This seems hyperbolic. Filecoin hasn’t even launched yet and you’re calling it poorly executed. Sia has its own set of problems and trade offs they made, which you’re really glossing over here.
Sia records the data on chain (this is a little reductionist) where as filecoin opens up a market for storage and retrieval. Sia requires you to run a full node to interact with the chain and data, filecoin does not. Sia is gearing their product towards a different use case, the most compelling being personal backups imo.
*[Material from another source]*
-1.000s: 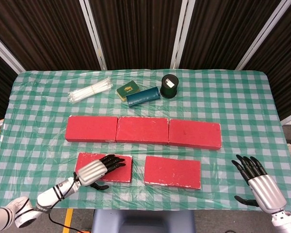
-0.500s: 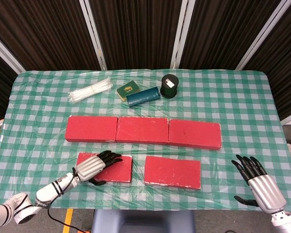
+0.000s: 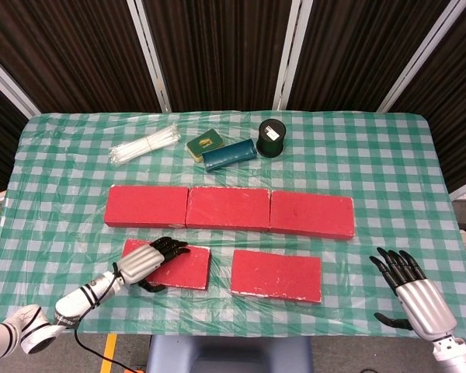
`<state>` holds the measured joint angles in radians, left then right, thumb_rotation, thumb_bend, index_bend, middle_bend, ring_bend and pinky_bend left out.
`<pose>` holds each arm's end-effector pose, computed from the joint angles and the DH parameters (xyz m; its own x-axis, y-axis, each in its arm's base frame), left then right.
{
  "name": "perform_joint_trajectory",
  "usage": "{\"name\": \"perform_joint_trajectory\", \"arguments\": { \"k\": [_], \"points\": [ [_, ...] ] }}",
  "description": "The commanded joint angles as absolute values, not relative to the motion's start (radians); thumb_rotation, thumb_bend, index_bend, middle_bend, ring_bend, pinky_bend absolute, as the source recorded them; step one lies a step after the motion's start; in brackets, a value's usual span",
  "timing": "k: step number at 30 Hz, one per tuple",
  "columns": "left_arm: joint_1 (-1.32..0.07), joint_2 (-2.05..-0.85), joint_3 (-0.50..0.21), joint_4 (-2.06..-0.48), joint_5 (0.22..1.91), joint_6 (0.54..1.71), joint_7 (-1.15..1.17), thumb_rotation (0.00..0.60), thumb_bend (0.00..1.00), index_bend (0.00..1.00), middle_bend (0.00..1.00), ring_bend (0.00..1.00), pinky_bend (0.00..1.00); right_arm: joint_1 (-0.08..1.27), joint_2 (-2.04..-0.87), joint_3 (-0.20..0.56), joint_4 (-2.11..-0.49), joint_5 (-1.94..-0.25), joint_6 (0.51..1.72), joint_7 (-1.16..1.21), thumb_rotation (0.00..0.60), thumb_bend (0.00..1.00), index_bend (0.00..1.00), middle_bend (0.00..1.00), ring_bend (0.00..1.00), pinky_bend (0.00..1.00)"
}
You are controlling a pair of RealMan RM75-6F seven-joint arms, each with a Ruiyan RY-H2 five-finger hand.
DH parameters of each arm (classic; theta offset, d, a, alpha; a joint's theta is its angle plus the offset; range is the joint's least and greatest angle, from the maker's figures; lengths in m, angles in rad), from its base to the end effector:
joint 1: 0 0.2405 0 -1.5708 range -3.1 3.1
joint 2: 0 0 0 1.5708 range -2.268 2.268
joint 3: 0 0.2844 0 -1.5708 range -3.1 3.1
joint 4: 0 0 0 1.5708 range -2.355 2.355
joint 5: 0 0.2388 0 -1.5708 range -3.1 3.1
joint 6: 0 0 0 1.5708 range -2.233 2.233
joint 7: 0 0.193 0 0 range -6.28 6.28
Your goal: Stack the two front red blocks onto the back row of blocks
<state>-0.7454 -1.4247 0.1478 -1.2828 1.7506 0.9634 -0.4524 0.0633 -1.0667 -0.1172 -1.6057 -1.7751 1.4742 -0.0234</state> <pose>-0.2274 0.3511 -0.0656 0.4642 0.5177 0.7187 0.7940 -0.6029 -0.0785 -0.3298 -0.1781 0.1129 0.4915 -0.1748 0.8532 -0.8592 -0.2572 0.4423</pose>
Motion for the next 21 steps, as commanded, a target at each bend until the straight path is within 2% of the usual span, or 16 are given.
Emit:
{"name": "perform_joint_trajectory", "arguments": {
  "k": [1,4,9,12,15,21],
  "points": [
    [-0.748,-1.424,0.148,-1.278,1.743,0.959,-0.451,0.6,0.28,0.0,0.0,0.0,0.02,0.064,-1.067,-0.118,-1.607,-1.776,1.472,-0.026,0.6,0.1,0.0,0.0,0.0,0.0],
    [-0.747,-1.425,0.149,-1.273,1.742,0.968,-0.452,0.6,0.27,0.0,0.0,0.05,0.16,0.065,-1.068,-0.119,-1.607,-1.777,1.47,-0.027,0.6,0.1,0.0,0.0,0.0,0.0],
    [-0.746,-1.422,0.154,-1.27,1.74,0.977,-0.455,0.6,0.27,0.0,0.0,0.27,0.47,0.066,-1.068,-0.121,-1.607,-1.78,1.466,-0.028,0.6,0.1,0.0,0.0,0.0,0.0],
    [-0.745,-1.415,0.156,-1.273,1.737,0.981,-0.459,0.6,0.27,0.0,0.0,0.36,0.58,0.066,-1.066,-0.123,-1.608,-1.782,1.468,-0.025,0.6,0.1,0.0,0.0,0.0,0.0],
    [-0.742,-1.402,0.152,-1.285,1.737,0.999,-0.45,0.6,0.27,0.0,0.0,0.39,0.62,0.065,-1.065,-0.124,-1.607,-1.785,1.471,-0.021,0.6,0.1,0.0,0.0,0.0,0.0],
    [-0.739,-1.355,0.12,-1.342,1.733,1.055,-0.405,0.6,0.27,0.0,0.0,0.4,0.62,0.065,-1.062,-0.126,-1.607,-1.785,1.472,-0.015,0.6,0.1,0.0,0.0,0.0,0.0]
  ]
}}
Filecoin is attempting to create an ecosystem around theirs with an in depth market around different actions on-chain.
They make different trade offs. But it’s incredibly premature to call Filecoin “poorly executed”. The connotation around “look at sia to see something that actually works” completely disregards that there are other decentralized storage providers that “actually work” and that Sia has some key drawbacks too, performance and node management being notable ones.
> Sia records the data on chain where as filecoin opens up a market for storage and retrieval
I think what you're trying to say is that with Sia, you are responsible for choosing which hosts store your data, whereas with Filecoin, you submit an open contract to the network, and any host that satisfies your terms can claim it. Both platforms have a market, but Sia's is off-chain and Filecoin's is on-chain.
(Also, to be clear, Sia doesn't store actual file data on the blockchain itself -- it's been clear since the early days of Bitcoin that storing large amounts of data on-chain isn't viable.)
> Sia requires you to run a full node to interact with the chain and data
Technically it's always been possible to store and retrieve data without running a full node (you just need a few secret keys, hashes, and IP addresses), but I'll grant that it hasn't been very user-friendly until recently.
> Sia records the data on chain (this is a little reductionist) where as filecoin opens up a market for storage and retrieval. Sia requires you to run a full node to interact with the chain and data, filecoin does not. Sia is gearing their product towards a different use case, the most compelling being personal backups imo.
Everything you wrote is no longer true of Sia and Skynet. Your information is extremely out of date.